Flex and Bison
I recently started to learn about flex
and Bison
- a set of parser creation tools for C, C++ and Java. By specifying the grammar and rules for parsing inside two files, blah.y
and blah.l
, the flex
and bison
command-line Linux tools will auto-generate an appropriate parser in your chosen language. As you might imagine, this is very handy.
Since it's generally better to show rather than tell when it comes to software tools, here's a toy project I've been playing with in which I'm using them to parse GCODE.
The flex
part is what's called a lexical analyser - it uses regular expressions to split the input into tokens. These tokens are used to generate a parser with the Bison
part, which is the grammar that tells the parser what do do when certain tokens are read side by side.
What particularly struck me about these tools was just how old they are.
Bison
is a descendant of a tool called Yacc
(Yet Another Compiler Compiler) which was developed by Steven Johnson working for Bell Labs back in the early 1970s, inspired by Donald Knuth's work on LR parsing. It has been rewritten in many different languages over the years, but the most popular implementation these days is probably Bison
, which dates back to 1985, when it was worked on by Robert Corbett. Richard Stallman (yes, that Richard Stallman) made the GNU-Bison
tool Yacc
-compatible.
Flex
meanwhile was written in C by Vern Paxson in 1987, tranlating an older tool called Lex
. Lex
was originally written by Mike Lesk and Eric Schmidt, and described in a paper by them in 1975. It was initially written in ratfor
, an extended version of Fortran popular at the time.As they point out in the paper:
"As should be obvious from the above, the outside of Lex is patterned on Yacc and the inside on Aho’s string matching routines. Therefore, both S. C. Johnson and A. V. Aho are really originators of much of Lex, as well as debuggers of it. Many thanks are due to both. The code of the current version of Lex was designed, written, and debugged by Eric Schmidt"
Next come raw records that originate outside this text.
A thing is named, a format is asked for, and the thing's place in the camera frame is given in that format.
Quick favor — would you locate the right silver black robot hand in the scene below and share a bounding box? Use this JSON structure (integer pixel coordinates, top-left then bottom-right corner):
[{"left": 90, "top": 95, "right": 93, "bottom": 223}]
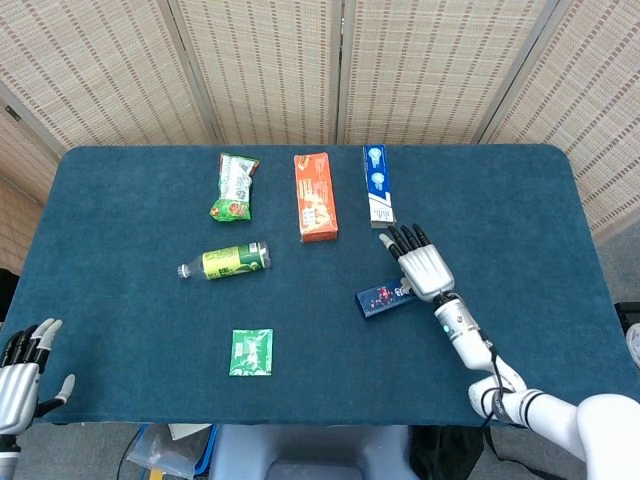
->
[{"left": 378, "top": 223, "right": 456, "bottom": 302}]

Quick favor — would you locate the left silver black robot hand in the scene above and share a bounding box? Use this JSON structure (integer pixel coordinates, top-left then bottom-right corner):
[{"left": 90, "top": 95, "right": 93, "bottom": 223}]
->
[{"left": 0, "top": 318, "right": 77, "bottom": 435}]

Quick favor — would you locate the blue glasses case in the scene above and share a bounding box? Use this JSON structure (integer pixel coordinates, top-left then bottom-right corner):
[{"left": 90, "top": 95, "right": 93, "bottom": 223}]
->
[{"left": 355, "top": 279, "right": 419, "bottom": 319}]

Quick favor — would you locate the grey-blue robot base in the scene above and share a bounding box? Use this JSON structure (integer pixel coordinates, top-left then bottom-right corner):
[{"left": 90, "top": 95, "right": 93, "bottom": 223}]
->
[{"left": 207, "top": 424, "right": 419, "bottom": 480}]

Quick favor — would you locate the blue white toothpaste box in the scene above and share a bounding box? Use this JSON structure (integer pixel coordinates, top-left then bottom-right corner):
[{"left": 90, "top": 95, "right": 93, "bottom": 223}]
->
[{"left": 362, "top": 144, "right": 398, "bottom": 231}]

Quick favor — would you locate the orange cardboard box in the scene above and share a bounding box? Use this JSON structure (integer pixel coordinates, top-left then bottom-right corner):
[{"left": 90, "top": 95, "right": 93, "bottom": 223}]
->
[{"left": 293, "top": 152, "right": 340, "bottom": 245}]

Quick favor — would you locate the clear plastic bag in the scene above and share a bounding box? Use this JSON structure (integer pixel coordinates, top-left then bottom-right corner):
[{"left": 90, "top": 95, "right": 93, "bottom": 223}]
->
[{"left": 124, "top": 424, "right": 211, "bottom": 479}]

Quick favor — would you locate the white paper sheet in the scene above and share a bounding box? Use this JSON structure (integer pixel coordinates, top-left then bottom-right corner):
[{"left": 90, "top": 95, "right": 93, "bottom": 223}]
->
[{"left": 168, "top": 423, "right": 212, "bottom": 441}]

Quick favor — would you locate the black bag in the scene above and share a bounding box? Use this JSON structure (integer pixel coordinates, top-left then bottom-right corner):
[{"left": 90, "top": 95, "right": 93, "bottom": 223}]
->
[{"left": 408, "top": 424, "right": 501, "bottom": 480}]

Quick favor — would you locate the green flat sachet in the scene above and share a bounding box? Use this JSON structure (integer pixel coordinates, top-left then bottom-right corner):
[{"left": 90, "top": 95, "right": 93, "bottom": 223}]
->
[{"left": 228, "top": 328, "right": 275, "bottom": 377}]

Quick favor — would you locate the green tea plastic bottle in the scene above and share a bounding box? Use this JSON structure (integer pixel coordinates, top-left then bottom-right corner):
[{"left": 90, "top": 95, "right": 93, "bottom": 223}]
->
[{"left": 176, "top": 241, "right": 273, "bottom": 282}]

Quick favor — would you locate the blue table cloth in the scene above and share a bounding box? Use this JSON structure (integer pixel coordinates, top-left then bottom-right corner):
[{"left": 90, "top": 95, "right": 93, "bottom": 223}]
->
[{"left": 0, "top": 144, "right": 615, "bottom": 429}]

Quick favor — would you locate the blue plastic bin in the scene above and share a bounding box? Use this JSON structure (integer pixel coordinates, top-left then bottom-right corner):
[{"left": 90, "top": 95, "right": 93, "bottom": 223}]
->
[{"left": 192, "top": 423, "right": 221, "bottom": 476}]

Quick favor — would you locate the green white snack bag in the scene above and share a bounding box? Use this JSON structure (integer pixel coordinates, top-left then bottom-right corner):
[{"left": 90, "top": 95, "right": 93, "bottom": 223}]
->
[{"left": 208, "top": 152, "right": 261, "bottom": 224}]

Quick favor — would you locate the white plastic object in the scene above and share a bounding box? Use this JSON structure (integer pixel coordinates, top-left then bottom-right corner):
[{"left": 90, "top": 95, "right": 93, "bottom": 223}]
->
[{"left": 624, "top": 322, "right": 640, "bottom": 369}]

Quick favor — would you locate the bamboo folding screen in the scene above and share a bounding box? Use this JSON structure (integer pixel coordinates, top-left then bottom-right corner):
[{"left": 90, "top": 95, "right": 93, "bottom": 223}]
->
[{"left": 0, "top": 0, "right": 640, "bottom": 275}]

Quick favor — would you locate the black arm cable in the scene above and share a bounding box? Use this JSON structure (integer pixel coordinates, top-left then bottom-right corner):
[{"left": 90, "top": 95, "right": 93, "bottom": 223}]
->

As you might expect of such venerable tools, they have some excellent tutorials on their use, including an O'Reilly book "flex & bison" - which itself is the "long awaited sequel" to the O'Reilly classic, "lex & yacc". Those who teach in depth about these tools or about parsing are in some danger of re-writing them even more nicely in a favourite language - the linked example is PLY, which was originally developed in 2001 for use in an Introduction to Compilers course where students used it to build a compiler for a Pascal-like language.
I'm fascinated by how tools like this have survived and thrived over what, to computer science, is an enormous amount of time. Perhaps it is because they are beautiful - they have some inherent quality that shines out, no matter what language they happen to be in. I was re-reading the interview with Fran Allen in 'Coders At Work' about beautiful code, and it really resonated.
Allen: One of the things I remember really enjoying is reading the original program - and considering it very elegant. That captured me because it was quite a sophisticated program written by someone who had been in the field a while - Roy Nutt. It was beautifully written. Seibel: What makes a program beautiful? Allen: That it is a simple straightforward solution to a problem; that has some intrinsic structure and an obviousness about it that isn't obvious from the problem itself. I picked up probably a new habit from that of learning about programming and learning about a new language by taking an existing program and studying it. Seibel: How do you read code? Let's say you're going to learn a new language and you find a program to read - how do you attack it? Allen: Well, one example was one of my employees had built a parser. This was later on for the PTRAN project. And I wanted to understand his methods. It's actually probably the best parser in the world - now it's out in open source, and it's really an extraordinary parser that can do error correction in flight. I wanted to understand it, so I took it and I read it. And I knew that Phillipe Charles, the man who had written it, was a beautiful programmer. The way I would approach understanding a new language or a new implementation of some very complex problem would be to take a program from somebody that I knew was a great programmer, and read it.